PROBLEM STATEMENT: Say how many of the lines below contain the word "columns"; nothing else belongs in the answer.

(Items listed in a dataset)
==================================================
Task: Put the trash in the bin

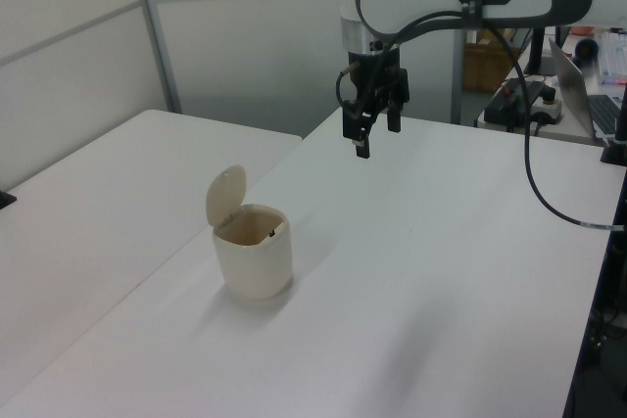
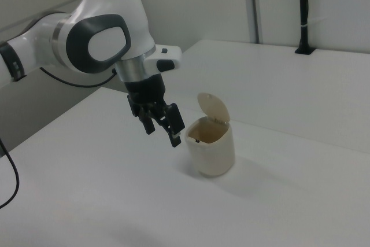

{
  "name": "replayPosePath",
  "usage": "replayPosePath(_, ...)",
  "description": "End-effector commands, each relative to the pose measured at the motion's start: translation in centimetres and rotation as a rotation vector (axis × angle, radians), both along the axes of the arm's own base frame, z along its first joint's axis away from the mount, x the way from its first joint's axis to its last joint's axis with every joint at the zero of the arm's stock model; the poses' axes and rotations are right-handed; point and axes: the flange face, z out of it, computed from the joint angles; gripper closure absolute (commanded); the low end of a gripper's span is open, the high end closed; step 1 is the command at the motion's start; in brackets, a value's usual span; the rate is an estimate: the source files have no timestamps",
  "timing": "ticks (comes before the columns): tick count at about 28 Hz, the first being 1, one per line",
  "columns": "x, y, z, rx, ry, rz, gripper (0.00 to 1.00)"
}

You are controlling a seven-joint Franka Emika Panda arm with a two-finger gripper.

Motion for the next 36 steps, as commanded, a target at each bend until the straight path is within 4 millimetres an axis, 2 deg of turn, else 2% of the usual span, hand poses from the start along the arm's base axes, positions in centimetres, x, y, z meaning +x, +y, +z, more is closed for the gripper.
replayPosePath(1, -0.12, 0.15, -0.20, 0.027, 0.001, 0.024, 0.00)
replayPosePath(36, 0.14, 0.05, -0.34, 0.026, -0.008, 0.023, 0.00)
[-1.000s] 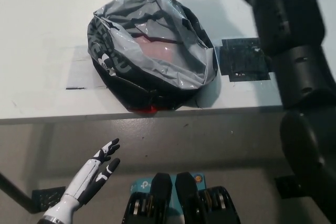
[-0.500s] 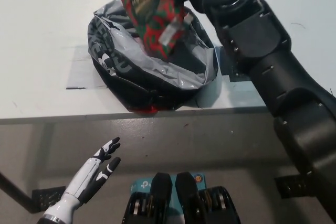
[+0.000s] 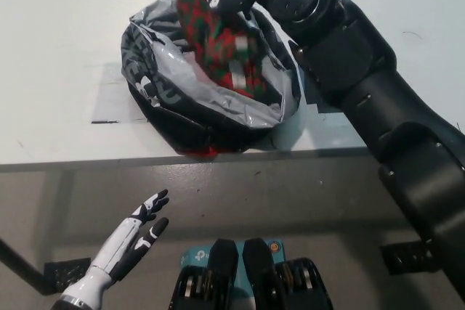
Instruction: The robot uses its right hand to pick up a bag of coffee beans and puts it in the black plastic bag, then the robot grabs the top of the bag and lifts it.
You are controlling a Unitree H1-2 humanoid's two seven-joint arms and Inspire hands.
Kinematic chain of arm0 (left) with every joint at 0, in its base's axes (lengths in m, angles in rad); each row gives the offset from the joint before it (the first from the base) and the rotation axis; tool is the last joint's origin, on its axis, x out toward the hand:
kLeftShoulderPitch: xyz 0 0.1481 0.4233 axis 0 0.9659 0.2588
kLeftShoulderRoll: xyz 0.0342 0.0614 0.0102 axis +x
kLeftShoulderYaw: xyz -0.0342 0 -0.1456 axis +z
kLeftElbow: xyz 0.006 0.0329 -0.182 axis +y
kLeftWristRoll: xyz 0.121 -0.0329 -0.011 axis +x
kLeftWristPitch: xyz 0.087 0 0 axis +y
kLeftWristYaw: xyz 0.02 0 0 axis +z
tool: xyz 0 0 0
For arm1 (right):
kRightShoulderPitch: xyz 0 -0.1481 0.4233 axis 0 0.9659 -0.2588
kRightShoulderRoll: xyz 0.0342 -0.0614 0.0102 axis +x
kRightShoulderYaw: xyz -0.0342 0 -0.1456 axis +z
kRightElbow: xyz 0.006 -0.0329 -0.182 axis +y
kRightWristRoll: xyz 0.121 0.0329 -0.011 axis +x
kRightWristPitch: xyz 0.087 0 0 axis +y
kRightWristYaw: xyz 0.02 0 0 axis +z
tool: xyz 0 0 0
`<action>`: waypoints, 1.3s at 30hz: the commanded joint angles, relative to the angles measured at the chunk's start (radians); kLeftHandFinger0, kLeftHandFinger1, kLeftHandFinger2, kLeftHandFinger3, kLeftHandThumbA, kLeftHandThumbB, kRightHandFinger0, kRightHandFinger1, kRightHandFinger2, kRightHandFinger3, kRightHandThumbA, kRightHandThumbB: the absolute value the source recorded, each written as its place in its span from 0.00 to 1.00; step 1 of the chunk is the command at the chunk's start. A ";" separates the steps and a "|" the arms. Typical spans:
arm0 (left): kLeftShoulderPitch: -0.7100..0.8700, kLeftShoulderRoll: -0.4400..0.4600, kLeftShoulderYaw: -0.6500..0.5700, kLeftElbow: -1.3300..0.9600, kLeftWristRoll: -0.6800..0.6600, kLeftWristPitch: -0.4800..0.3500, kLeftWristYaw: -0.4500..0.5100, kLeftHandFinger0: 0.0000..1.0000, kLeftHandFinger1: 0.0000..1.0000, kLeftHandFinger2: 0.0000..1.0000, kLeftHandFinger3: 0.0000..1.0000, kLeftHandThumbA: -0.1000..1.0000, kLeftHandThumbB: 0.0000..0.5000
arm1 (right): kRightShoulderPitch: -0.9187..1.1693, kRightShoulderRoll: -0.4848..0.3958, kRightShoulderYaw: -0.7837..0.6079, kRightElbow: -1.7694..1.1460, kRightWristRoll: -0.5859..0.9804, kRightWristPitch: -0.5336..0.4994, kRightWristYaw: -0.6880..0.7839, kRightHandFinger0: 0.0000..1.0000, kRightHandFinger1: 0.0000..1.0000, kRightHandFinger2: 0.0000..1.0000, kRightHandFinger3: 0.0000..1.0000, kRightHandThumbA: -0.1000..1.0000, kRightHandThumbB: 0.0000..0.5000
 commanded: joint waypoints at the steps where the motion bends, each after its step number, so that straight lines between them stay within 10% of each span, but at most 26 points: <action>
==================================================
WORKED SOLUTION: 2